NYCLU: Stop-And-Frisk Ineffective At Taking Guns Off Streets
NEW YORK (CBSNewYork) - The New York Civil Liberties Union has used the NYPD's own statistics to dispute the police department claim that the stop-and-frisk program effectively takes guns off the streets.
"This is a program about putting fear into and disrupting the lives of young men of color and it's about going after marijuana. It is not about going after guns because it just doesn't work that way," NYCLU Executive Director Donna Lieberman.
Lieberman pointed out that in 2003, there was one gun recovered for every 254 people stopped, for a total of 633 guns. In 2012, with an additional 372,060 stops, only 96 more guns were recovered.
NYCLU: Stop-And-Frisk Ineffective At Taking Guns Off Streets
"Leave it to Donna, after the shooting deaths of D'Aja Robinson and Marc Carson, to diminish the importance of taking 796 guns off the street last year,'' said Paul Browne, chief NYPD spokesman, referring to a pair of killings Saturday.
Carson was shot as he walked with a companion through Greenwich Village, and police say it was a hate crime because he was gay. Fourteen-year-old D'Aja was felled by a bullet through the window of a city bus in Queens. Police don't believe she was the intended target.

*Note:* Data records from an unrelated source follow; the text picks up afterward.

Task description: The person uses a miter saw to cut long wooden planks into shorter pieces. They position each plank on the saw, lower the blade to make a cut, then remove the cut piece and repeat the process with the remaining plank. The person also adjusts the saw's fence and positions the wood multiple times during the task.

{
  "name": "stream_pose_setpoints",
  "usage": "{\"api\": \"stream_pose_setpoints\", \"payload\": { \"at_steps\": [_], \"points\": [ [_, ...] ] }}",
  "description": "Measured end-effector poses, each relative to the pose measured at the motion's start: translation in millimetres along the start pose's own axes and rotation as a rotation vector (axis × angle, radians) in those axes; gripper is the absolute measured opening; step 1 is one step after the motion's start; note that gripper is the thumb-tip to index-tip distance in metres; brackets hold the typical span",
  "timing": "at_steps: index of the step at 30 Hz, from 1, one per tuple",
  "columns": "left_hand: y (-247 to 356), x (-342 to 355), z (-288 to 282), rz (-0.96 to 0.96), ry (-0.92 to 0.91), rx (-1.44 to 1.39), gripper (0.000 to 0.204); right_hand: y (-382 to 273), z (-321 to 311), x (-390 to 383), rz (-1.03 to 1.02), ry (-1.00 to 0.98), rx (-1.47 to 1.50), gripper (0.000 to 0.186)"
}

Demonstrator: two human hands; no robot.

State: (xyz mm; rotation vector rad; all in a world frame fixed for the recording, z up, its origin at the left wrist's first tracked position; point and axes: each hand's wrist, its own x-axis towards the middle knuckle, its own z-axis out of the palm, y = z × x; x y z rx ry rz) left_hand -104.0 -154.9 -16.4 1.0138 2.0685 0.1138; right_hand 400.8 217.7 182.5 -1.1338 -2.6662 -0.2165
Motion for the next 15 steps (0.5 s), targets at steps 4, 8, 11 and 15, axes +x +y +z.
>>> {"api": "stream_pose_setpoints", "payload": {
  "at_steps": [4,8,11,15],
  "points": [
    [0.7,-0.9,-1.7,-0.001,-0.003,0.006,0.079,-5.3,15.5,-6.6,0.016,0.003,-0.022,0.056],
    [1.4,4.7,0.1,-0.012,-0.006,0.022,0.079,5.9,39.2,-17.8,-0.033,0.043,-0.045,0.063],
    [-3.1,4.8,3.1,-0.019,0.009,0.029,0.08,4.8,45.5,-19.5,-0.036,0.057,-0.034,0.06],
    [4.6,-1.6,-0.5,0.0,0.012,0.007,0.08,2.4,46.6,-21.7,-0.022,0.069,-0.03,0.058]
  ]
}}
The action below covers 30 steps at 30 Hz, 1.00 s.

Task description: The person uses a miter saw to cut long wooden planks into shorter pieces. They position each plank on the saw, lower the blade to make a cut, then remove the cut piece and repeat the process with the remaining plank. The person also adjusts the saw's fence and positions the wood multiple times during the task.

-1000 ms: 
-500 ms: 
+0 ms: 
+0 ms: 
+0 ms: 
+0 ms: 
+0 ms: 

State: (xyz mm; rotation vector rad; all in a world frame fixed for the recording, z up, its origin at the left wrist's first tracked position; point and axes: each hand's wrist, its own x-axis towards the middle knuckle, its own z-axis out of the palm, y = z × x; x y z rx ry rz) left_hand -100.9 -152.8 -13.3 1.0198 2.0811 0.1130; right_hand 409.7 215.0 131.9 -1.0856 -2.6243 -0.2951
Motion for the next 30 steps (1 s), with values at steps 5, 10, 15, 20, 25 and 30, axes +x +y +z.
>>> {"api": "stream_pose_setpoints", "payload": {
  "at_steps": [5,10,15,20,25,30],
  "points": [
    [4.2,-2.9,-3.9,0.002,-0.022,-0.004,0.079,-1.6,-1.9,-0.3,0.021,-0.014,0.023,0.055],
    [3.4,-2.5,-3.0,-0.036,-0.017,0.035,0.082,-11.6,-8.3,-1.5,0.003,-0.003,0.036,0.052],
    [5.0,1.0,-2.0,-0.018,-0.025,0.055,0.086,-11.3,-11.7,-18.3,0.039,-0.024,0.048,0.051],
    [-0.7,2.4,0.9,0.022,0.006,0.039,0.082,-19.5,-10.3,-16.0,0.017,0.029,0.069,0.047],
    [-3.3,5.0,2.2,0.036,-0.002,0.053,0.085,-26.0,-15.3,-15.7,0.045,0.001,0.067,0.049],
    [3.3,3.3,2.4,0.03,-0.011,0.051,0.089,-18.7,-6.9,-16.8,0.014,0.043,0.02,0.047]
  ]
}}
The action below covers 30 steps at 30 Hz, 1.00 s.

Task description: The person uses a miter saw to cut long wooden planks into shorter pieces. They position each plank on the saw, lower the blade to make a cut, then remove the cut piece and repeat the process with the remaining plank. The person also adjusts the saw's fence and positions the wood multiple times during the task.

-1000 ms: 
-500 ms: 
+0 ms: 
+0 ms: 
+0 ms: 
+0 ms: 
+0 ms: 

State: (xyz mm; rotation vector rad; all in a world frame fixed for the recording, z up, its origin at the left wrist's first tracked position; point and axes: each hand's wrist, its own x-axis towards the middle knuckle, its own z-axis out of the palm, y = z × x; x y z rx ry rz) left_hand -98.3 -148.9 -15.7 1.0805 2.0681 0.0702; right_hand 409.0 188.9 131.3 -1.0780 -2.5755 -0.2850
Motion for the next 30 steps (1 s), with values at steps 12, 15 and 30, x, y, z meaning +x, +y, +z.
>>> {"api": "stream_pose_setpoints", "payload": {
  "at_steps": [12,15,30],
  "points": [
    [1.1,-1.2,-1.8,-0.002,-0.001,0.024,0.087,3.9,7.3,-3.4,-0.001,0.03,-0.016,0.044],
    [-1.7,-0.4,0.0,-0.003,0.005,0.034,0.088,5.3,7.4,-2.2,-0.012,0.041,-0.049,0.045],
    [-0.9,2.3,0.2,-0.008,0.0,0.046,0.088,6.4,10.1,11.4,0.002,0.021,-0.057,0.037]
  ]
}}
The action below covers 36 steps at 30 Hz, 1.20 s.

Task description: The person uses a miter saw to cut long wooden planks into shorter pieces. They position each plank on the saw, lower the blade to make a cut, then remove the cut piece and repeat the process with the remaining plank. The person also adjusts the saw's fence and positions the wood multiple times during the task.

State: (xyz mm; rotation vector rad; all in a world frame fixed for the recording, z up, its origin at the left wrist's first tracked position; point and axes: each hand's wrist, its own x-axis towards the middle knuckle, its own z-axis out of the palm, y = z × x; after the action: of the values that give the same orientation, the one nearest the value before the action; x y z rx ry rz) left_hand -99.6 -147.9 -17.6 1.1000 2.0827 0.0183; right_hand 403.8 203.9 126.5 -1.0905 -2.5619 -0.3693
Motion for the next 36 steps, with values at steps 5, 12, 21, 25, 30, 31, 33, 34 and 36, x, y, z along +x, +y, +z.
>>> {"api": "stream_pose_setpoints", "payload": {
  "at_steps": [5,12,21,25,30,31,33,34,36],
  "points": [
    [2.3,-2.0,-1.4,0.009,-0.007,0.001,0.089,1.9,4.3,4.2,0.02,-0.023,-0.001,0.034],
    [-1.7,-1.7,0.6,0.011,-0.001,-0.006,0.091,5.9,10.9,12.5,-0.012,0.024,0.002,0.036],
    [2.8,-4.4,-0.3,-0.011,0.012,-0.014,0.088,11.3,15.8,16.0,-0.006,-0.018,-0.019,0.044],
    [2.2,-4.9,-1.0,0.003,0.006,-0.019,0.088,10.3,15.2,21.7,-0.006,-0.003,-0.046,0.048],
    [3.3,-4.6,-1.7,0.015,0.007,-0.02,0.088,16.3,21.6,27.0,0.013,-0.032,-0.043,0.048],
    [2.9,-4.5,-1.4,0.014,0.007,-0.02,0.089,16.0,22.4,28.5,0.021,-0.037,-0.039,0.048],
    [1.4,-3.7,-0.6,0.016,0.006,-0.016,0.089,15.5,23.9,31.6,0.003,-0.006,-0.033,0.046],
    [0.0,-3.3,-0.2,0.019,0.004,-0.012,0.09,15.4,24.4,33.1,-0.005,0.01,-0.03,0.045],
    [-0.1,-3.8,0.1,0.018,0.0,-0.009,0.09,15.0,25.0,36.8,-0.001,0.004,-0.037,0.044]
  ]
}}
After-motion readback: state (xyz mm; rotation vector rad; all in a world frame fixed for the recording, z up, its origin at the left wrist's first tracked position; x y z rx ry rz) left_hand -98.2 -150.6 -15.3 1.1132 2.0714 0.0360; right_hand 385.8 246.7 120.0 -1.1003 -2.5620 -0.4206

There werre 532,911 stops in 2012, which was a 22 percent decrease from the prior year. The report said they were spread unevenly amongst the city's 76 police precincts.
The 75th Precinct in East New York, Brooklyn led the city with 24,408 stops. The 17th Precinct in Kips Bay, Manhattan had the fewest, 1,331. That excludes the Central Park Precinct.
The NYCLU also said the program is an unconstitutional assault on the dignity and freedom of young black and Hispanic men.
EXTRA: Read The Report (PDF)
The NYPD defended the program, saying that 86.6 percent of the stops in 2012 were of blacks and Hispanics because 90 percent of the violent crimes are committed in minority neighborhoods.
But Lieberman said the police are not targeting violent crimes.
NYCLU Report Attacks Stop-And-Frisk
"And the single most frequent arrest is for misdemeanor possession of marijuana," Lieberman said. "There is nobody - either a sociologist or a criminologist - there is nobody in their right mind that can tell me that possession of marijuana is associated with a tendency to violence."
A federal judge is set to decide whether the stop-and-frisk program is discriminatory.